What to work on
Copy the listing below line for line, starting at its first line and ending with the line that has "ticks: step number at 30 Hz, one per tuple" in it. Add nothing.

---*---

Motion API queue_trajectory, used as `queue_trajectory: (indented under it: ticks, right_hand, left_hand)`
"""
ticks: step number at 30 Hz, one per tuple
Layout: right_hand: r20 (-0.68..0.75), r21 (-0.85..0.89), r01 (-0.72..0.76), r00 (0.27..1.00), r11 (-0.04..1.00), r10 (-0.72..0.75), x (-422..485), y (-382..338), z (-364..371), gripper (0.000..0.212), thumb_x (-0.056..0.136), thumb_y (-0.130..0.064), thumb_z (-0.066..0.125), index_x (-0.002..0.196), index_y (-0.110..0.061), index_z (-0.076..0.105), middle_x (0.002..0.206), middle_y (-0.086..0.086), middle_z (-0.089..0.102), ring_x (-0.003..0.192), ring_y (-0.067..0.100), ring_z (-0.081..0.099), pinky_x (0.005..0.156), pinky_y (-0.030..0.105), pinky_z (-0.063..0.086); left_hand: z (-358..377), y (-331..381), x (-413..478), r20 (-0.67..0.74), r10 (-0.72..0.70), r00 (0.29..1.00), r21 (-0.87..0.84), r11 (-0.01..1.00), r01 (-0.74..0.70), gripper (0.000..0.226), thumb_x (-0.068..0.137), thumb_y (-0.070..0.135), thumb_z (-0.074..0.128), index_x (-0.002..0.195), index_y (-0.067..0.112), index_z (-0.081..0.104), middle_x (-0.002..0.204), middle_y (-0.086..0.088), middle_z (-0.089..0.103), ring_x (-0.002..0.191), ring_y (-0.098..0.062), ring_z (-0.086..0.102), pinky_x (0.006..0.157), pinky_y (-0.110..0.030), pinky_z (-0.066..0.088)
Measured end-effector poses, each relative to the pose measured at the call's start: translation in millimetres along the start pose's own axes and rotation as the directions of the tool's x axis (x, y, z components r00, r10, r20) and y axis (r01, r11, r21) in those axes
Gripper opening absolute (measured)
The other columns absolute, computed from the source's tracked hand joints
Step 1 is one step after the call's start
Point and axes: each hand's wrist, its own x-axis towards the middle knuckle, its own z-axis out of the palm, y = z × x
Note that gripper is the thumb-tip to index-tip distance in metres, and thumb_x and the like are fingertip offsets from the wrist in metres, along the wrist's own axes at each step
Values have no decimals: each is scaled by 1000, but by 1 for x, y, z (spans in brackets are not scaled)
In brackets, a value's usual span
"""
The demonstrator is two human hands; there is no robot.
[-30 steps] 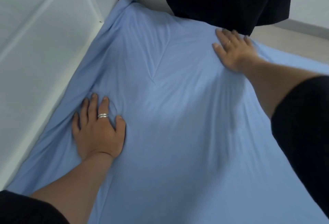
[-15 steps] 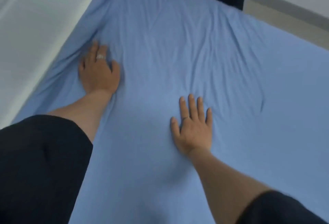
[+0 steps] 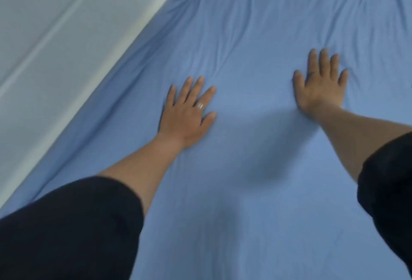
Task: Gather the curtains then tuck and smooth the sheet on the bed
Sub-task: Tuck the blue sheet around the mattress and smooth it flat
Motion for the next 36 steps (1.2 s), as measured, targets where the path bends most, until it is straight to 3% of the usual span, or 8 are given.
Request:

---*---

Result
Motion API queue_trajectory, used as `queue_trajectory: (indented under it: ticks, right_hand, left_hand)`
"""
ticks: step number at 30 Hz, one per tuple

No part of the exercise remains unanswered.